= Beginning of Section =

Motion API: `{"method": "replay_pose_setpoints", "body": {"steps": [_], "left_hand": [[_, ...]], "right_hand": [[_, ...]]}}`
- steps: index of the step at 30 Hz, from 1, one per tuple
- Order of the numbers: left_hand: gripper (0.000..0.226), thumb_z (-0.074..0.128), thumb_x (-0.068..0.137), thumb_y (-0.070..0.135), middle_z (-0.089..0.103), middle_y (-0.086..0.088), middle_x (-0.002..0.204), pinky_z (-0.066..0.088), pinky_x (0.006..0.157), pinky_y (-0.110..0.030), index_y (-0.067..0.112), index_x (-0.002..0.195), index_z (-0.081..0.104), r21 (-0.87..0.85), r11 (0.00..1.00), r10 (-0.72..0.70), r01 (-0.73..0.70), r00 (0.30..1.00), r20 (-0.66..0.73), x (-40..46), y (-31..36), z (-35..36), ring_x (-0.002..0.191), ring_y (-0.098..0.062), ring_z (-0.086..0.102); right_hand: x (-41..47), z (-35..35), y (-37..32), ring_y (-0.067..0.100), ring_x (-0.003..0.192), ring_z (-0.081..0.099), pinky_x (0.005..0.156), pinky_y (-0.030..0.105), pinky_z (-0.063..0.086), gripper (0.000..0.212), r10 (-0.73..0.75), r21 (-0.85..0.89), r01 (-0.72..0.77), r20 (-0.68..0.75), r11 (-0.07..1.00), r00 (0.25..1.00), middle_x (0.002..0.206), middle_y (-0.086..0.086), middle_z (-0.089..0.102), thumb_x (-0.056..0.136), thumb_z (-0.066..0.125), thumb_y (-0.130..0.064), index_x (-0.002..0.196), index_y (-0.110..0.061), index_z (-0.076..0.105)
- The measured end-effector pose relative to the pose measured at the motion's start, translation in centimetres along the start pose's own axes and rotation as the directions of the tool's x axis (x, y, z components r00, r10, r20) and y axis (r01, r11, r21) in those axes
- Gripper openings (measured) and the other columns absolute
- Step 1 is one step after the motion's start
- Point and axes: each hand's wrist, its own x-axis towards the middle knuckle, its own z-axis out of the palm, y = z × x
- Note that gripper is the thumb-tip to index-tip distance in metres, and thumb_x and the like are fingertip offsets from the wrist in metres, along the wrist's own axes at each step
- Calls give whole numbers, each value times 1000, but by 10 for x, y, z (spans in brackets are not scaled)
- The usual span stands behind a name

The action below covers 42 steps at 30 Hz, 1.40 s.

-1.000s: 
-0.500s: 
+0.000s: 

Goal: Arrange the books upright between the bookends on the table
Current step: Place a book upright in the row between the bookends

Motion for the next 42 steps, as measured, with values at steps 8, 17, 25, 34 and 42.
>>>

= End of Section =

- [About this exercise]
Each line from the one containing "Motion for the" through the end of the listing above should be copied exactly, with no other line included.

- [Answer area]
Motion for the next 42 steps, as measured, with values at steps 8, 17, 25, 34 and 42.
>>>

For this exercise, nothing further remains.